[What to produce] Starting at the line that contains "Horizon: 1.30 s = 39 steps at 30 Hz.", print every remaining line of the entries, unchanged, and output nothing more.

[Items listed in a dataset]

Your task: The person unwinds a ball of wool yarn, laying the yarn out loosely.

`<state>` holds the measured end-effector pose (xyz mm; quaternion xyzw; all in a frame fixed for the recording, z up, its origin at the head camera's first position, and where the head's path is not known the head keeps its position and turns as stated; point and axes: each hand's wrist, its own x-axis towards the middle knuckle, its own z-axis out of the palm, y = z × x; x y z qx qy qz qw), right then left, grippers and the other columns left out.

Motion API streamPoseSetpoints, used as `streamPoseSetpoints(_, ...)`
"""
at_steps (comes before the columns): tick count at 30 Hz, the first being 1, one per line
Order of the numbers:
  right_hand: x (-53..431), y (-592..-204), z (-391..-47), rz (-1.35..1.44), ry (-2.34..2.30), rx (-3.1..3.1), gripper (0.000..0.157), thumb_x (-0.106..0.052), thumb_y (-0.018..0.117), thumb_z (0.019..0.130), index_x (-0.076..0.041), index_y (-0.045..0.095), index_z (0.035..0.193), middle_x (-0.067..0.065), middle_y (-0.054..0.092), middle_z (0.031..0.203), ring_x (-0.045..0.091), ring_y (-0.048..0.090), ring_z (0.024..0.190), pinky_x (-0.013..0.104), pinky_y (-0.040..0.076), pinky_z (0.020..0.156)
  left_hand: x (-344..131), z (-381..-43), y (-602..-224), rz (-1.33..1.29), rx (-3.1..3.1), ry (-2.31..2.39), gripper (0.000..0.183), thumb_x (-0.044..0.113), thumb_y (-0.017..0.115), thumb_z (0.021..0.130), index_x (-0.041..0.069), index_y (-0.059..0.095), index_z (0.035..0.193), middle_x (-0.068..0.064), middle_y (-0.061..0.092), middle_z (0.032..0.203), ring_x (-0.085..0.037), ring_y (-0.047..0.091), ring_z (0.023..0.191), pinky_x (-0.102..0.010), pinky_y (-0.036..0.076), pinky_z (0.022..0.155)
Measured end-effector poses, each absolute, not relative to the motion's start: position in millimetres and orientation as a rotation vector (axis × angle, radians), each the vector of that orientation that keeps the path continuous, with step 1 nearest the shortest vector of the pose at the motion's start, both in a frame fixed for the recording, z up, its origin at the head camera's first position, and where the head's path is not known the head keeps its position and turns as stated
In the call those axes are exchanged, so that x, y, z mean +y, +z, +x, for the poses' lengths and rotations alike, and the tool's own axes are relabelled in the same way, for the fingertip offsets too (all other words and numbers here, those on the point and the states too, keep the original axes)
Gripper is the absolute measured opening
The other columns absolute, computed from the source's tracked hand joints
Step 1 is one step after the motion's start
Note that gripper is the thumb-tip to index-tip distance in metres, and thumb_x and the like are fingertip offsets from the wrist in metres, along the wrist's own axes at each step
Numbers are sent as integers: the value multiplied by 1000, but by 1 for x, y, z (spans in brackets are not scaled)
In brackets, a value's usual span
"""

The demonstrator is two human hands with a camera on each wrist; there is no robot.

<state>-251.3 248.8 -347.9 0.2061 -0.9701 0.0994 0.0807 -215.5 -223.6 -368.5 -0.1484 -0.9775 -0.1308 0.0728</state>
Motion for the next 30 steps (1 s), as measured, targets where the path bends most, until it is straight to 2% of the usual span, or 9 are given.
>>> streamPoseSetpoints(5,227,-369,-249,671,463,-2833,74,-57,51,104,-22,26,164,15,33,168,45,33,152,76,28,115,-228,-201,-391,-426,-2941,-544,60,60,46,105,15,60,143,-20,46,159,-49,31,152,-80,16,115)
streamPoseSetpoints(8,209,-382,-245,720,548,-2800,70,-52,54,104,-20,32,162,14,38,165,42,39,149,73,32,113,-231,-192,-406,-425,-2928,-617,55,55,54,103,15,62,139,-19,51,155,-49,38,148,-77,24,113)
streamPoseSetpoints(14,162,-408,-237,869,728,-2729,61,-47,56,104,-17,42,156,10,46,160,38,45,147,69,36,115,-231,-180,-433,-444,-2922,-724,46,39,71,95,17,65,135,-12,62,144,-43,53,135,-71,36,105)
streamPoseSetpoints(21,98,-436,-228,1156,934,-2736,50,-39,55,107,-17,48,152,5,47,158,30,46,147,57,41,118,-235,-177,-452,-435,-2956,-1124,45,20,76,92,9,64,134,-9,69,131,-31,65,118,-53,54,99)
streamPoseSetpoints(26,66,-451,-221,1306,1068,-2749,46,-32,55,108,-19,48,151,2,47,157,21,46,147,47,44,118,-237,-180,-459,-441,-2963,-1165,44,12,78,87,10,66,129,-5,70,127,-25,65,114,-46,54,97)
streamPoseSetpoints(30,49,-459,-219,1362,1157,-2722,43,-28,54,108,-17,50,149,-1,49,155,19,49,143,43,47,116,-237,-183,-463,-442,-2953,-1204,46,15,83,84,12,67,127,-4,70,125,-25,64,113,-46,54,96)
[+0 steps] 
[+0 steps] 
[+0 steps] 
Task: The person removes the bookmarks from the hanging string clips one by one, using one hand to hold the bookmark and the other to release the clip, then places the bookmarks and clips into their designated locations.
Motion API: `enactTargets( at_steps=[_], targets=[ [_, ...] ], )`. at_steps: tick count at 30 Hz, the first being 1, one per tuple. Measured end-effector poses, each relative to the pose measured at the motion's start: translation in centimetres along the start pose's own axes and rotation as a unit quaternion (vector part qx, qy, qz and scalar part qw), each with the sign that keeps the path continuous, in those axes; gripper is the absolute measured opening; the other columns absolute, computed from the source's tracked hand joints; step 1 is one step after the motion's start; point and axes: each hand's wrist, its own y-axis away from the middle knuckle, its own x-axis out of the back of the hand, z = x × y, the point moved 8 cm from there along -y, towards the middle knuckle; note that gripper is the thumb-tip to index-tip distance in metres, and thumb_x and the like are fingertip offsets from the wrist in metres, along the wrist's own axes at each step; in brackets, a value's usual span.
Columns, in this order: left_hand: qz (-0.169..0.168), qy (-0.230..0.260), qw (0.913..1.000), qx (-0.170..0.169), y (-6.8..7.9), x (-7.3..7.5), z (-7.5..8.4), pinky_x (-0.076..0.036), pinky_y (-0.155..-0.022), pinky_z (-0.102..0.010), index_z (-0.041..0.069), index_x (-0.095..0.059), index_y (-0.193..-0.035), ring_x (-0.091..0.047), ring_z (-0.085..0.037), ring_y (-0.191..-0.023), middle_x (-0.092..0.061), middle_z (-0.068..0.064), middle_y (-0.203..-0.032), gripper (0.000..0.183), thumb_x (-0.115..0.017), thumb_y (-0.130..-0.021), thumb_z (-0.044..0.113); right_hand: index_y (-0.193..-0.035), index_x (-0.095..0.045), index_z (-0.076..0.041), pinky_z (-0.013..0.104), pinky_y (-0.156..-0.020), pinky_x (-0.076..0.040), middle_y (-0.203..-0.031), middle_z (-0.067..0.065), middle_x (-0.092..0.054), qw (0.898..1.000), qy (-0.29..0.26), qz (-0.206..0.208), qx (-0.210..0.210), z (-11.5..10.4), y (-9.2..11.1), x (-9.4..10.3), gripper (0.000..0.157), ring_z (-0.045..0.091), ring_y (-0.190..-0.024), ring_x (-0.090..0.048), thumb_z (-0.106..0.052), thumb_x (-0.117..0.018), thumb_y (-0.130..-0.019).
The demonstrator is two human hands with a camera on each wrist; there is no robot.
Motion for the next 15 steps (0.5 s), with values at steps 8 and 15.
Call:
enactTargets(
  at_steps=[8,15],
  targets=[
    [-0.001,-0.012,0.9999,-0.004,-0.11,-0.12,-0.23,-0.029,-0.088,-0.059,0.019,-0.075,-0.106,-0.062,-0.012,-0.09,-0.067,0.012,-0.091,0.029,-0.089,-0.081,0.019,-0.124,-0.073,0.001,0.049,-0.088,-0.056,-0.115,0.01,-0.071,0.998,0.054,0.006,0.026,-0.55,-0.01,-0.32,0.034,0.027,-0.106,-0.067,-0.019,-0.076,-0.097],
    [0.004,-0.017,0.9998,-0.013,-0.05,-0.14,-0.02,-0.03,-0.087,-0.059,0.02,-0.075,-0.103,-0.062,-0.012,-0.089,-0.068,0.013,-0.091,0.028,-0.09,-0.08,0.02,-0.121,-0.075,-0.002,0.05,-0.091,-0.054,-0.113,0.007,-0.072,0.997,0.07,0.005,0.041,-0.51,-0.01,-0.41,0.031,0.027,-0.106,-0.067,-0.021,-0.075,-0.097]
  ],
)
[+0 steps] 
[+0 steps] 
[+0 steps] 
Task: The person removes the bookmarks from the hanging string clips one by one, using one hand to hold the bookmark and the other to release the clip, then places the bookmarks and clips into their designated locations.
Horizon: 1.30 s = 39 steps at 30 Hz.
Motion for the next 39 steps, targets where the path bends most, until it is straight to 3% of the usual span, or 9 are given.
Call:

[Result of the exercise]
Horizon: 1.30 s = 39 steps at 30 Hz.
Motion for the next 39 steps, targets where the path bends most, until it is straight to 3% of the usual span, or 9 are given.
Call:

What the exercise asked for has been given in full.